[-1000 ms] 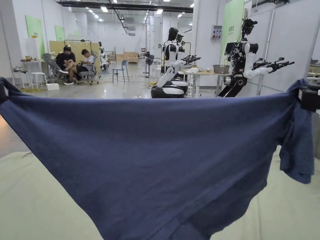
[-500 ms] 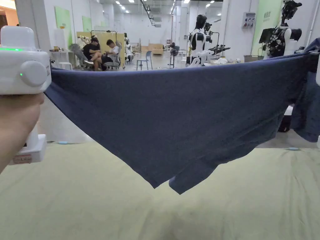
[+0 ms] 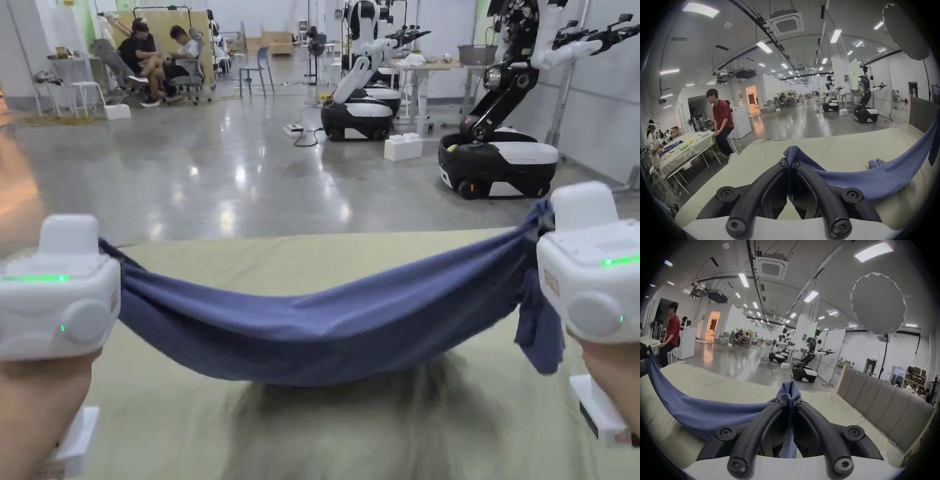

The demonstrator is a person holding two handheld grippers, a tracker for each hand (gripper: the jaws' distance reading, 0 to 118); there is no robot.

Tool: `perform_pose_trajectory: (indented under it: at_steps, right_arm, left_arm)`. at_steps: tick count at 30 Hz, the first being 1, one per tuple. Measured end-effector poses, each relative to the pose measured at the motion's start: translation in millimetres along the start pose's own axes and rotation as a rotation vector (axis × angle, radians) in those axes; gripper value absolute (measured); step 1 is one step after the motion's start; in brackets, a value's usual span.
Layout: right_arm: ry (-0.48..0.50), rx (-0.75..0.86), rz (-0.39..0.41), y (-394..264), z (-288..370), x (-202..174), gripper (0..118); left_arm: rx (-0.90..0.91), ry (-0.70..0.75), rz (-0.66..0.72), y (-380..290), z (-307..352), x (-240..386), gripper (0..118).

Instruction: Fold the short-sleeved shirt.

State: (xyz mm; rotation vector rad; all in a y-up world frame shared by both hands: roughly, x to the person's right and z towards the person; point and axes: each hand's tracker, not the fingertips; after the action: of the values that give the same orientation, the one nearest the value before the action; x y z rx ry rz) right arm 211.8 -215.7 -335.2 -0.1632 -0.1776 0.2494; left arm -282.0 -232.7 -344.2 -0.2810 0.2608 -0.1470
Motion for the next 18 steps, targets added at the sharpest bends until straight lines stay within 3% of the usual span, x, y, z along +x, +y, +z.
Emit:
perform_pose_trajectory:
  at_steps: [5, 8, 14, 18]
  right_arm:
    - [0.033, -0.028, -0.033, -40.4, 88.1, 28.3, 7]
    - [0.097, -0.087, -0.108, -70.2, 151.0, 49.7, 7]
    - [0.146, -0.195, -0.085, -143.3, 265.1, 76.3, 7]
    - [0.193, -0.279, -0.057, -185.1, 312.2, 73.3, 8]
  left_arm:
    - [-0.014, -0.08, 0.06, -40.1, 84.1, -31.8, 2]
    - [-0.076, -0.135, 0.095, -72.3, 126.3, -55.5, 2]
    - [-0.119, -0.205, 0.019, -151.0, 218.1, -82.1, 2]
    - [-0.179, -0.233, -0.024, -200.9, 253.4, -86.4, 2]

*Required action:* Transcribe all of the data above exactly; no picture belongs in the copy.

*Exercise answer:*
[-1000 ms] 
[-500 ms] 
[+0 ms] 

The demonstrator is a person holding two handheld grippers, a tracker for each hand (gripper: the jaws' distance reading, 0 to 118); there is no robot.

Tool: `perform_pose_trajectory: (indented under it: at_steps, right_arm, left_arm)`. at_steps: tick count at 30 Hz, the first being 1, one per tuple. Measured end-effector poses, each relative to the pose measured at the motion's start: translation in millimetres along the start pose's own axes and rotation as a rotation vector (axis × angle, radians) in those axes; gripper value absolute (measured); step 1 is one step after the motion's start; in brackets, a value's usual span.
Layout: right_arm: ry (-0.48..0.50), rx (-0.75..0.86), rz (-0.39..0.41), y (-394..264), z (-288..370), x (-202..174), gripper (0..118); left_arm: rx (-0.90..0.91), ry (-0.70..0.75), rz (-0.66..0.72), y (-380..290), z (-307..352), x (-240..386), gripper (0..118).

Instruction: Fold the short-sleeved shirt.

State: (xyz mm; rotation vector rad; all in a y-up world frame shared by both hands: roughly, x to the person's right and z towards the person; point and axes: each hand's tracker, not the fingertips; after the action: of the values that give the same orientation, the one nearest the value before the action; x y z rx ry rz) right arm 211.8 -215.7 -335.2 -0.1632 -0.1776 0.2494; left arm -282.0 -232.7 -344.2 -0.2810 0.2608 -0.1470
Motion for the next 18 steps, targets added at the sharpest bends until straight lines stay within 3% of the usual span, x, y, z along +x, +y, +z.
Emit:
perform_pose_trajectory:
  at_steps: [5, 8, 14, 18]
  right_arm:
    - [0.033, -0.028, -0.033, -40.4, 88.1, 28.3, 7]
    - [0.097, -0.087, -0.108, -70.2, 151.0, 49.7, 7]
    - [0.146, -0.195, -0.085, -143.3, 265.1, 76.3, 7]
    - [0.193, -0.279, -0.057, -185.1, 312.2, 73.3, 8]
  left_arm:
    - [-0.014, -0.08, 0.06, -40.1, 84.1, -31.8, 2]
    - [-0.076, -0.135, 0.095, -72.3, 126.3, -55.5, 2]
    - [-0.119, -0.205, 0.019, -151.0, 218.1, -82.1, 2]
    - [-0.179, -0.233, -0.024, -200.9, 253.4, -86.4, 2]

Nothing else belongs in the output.